1. Erstellung von Transfektionsplatten

1. Erstellung des Deck-Layouts: Um eine DNA-Platten-Randomisierungsmethode zu erstellen, öffnen Sie die Liquid-Handler-Software. Klicken Sie in der Menüleiste auf die Schaltfläche Neue Methode , um eine neue Methode zu erstellen. Fügen Sie eine Instrument-Setup-Linie zwischen der Start- und der Ziellinie hinzu, indem Sie die Instrument-Setup-Taste im linken Bereich drücken.
   HINWEIS: Relevante Screenshots, die zusammen mit diesem automatisierten Protokoll folgen, finden Sie in der ergänzenden Abbildung 1, der ergänzenden Abbildung 2 und der ergänzenden Abbildung 3.
2. Klicken Sie auf die Zeile Instrument Setup , suchen Sie die richtigen Laborgeräte im Menü der Labware-Kategorie und ziehen Sie sie auf das Deck-Layout, wie in der ergänzenden Abbildung 1 gezeigt.
   HINWEIS: Wenn das Laborgerät nicht zuvor definiert wurde, muss es gemäß den Herstellerspezifikationen in den Liquid Handler programmiert werden, aber solche Anweisungen liegen außerhalb des Geltungsbereichs dieses Protokolls.
3. Aus Datei-Setup übertragen: Drücken Sie die Taste "Aus Datei übertragen " in den Schrittpaletten und platzieren Sie die Zeile "Aus Datei übertragen " unterhalb der Instrument-Setup-Zeile. Stellen Sie sicher, dass die Auswahl und der Austausch der Spitze wie in der ergänzenden Abbildung 3 gezeigt sind.
4. Überprüfen Sie, ob Datei über eine Kopfzeile verfügt , und stellen Sie sicher, dass die Spalteninformationen korrekt sind.
5. Drücken Sie auf den Quellbereich, um ihn zu aktivieren, und klicken Sie im Decklayout auf die Quellplatte , definieren Sie die Zielplatte und geben Sie die Menge der zu pipettierenden DNA ein.
6. Drücken Sie die Taste Anpassen , um die Pipettiertechnik im Detail zu definieren, z. B. die Spitze an der Wand zu berühren.
7. Geben Sie die Menge der zu übertragenden Plasmid-DNA an.

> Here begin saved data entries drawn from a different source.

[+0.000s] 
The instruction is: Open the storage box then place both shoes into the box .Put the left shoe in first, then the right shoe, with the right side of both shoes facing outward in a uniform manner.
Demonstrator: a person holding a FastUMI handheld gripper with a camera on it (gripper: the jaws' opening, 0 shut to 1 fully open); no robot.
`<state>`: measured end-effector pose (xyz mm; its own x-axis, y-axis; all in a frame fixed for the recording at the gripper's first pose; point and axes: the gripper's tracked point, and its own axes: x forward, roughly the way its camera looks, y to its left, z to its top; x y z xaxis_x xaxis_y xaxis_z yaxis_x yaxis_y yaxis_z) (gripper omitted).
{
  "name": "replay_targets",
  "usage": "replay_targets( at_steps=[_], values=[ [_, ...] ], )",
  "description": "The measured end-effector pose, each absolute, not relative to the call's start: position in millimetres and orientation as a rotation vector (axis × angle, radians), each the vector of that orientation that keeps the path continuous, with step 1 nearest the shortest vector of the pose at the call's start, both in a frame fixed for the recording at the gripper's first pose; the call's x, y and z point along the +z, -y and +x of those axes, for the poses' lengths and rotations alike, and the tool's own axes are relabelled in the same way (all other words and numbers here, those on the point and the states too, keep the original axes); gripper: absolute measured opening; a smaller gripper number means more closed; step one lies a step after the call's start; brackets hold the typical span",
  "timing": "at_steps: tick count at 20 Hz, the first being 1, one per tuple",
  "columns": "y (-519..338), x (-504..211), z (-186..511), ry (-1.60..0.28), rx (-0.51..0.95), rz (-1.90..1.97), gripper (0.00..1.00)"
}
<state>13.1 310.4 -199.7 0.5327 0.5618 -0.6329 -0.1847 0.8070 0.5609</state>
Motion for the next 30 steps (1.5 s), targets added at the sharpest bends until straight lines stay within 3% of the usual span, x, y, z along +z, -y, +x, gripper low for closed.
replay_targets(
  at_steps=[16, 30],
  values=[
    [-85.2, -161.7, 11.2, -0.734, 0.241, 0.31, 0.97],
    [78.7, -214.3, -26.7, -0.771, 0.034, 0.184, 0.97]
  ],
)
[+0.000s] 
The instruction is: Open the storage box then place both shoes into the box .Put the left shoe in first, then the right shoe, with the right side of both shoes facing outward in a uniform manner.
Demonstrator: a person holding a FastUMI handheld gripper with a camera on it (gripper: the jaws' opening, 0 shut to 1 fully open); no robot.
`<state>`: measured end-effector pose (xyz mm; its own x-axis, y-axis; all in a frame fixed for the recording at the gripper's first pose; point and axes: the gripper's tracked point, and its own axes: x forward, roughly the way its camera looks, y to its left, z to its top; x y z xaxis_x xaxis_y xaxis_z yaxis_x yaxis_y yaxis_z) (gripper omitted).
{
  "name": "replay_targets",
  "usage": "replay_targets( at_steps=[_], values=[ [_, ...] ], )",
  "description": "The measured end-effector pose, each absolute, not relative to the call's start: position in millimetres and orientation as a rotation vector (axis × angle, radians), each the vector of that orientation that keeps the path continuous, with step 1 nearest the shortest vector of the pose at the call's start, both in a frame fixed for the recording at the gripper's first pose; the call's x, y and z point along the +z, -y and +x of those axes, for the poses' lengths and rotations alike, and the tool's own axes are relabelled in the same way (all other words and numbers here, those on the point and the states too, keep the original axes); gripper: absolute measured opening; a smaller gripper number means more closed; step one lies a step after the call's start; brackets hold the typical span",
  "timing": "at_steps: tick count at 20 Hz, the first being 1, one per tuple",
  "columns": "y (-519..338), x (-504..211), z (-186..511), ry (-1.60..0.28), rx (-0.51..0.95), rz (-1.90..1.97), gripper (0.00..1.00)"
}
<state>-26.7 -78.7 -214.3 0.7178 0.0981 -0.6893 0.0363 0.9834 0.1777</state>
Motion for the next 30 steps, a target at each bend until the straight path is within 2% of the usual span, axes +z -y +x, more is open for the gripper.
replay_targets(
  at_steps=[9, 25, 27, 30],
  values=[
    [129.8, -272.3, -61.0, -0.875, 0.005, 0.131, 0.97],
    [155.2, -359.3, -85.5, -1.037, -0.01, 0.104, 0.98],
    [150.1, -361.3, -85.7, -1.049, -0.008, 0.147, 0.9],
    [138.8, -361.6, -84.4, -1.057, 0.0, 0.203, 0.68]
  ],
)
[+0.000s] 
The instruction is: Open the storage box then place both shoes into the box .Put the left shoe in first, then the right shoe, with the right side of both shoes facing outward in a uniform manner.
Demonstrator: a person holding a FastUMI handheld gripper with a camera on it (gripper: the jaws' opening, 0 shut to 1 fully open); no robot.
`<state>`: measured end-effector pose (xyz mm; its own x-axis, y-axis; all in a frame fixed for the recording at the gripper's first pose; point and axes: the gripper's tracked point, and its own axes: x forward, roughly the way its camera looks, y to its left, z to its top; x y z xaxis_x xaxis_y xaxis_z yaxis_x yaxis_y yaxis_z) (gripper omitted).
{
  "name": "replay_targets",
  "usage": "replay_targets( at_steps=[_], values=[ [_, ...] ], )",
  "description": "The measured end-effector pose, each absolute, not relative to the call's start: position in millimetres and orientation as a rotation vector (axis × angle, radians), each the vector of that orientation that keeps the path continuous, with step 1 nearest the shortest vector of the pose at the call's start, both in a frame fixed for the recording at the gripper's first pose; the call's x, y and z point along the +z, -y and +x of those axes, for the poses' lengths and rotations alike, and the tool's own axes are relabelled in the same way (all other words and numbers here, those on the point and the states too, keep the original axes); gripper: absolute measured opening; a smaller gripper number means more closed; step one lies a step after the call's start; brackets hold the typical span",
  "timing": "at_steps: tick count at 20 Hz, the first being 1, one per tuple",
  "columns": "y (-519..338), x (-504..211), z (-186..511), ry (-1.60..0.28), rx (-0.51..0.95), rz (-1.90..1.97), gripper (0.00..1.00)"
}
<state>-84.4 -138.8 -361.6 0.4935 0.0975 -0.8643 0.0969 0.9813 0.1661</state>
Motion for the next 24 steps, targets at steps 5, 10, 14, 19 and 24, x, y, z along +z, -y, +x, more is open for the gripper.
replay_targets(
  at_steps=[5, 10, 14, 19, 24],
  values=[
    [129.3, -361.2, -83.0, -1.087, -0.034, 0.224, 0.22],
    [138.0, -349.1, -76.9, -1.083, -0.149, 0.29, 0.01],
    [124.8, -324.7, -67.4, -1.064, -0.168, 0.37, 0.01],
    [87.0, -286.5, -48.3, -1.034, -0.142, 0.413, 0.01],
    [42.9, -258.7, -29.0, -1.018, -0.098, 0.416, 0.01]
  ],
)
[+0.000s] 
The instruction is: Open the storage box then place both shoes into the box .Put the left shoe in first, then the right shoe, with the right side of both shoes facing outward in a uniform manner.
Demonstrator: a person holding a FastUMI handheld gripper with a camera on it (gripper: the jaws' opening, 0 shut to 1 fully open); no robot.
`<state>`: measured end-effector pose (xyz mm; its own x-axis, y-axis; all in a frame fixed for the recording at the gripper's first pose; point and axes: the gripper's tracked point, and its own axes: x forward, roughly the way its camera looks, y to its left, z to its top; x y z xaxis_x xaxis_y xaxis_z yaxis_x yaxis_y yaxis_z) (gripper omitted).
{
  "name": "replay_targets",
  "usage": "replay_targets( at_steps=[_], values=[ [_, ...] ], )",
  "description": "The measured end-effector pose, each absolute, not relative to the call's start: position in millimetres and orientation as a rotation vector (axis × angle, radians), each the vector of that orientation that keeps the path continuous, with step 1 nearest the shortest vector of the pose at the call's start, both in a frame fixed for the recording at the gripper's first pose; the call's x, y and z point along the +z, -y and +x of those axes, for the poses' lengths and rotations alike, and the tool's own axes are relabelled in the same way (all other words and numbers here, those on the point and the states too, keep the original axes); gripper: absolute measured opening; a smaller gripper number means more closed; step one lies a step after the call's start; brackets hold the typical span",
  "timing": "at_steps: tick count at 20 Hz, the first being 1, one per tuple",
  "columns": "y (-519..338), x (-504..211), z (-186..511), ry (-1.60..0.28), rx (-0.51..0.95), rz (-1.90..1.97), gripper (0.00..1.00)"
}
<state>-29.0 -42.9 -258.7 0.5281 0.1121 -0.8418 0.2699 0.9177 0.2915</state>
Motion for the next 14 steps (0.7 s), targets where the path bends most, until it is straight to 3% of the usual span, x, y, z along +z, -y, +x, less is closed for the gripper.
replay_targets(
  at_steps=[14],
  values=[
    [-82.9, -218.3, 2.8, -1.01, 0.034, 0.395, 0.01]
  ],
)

Dieses Protokoll verwendet 20 μl 1 μg/μl Plasmid-DNA pro Transfektion (Well).
   HINWEIS: Die Menge an Plasmid-DNA, die vor der Protoplastentransfektion auf die Transfektionsplatte übertragen wird, hängt von der verwendeten Protoplastenplattform ab.
8. Erstellen Sie eine Übertragung aus Datei .csv Dokument.
   1. Dieses Dokument besteht aus zwei Spalten. Bereiten Sie die erste Säule vor, d. h. die Spalte Von, die die Position der Stammplasmid-DNA im Röhrchengestell angibt, d. h. für Probe 1; das wäre nun gut A01. Da diese Übertragung dreimal (drei Wiederholungen) erfolgt, sollten drei Zeilen in der Spalte Von A01 angeben.
   2. Bereiten Sie die zweite Spalte, d. h. die To-Spalte, vor, die verwendet wird, um das Ziel-Well des Plasmidkonstrukts der 96-Well-Platte anzugeben. Beispiel 1 (A01) könnte B02, D04 und H07 sein. Speichern Sie diese als .csv Datei, um mit der Liquid-Handler-Software kompatibel zu sein.
9. Überprüfen Sie vor dem Ausführen des Protokolls, ob die Deckpositionen geladen sind, die Laborgeräte korrekt definiert sind, das Randomisierungsdokument die Well-Positionen für die gesamte Proben-DNA im Röhrchengestell enthält und dass sich genügend Plasmidprobe in den Röhrchen befindet, um das Protokoll auszuführen.
10. Erweitern Sie das Menü Dateieigenschaften des Schritts Aus Datei übertragen, wählen Sie die .csv erstellte Datei aus und führen Sie das Protokoll aus.
11. Decken Sie die Transfektionsplatten mit einem Aluminiumfoliensiegel ab, wenn das Protokoll erfolgreich abgeschlossen wurde. Lagern Sie die Transfektionsplatten bis zur Verwendung bei -20 °C. Der isolierte etiolierte Protoplast der Maisblätter wird in Schritt 3.3 zu dieser Transfektionsplatte gegeben.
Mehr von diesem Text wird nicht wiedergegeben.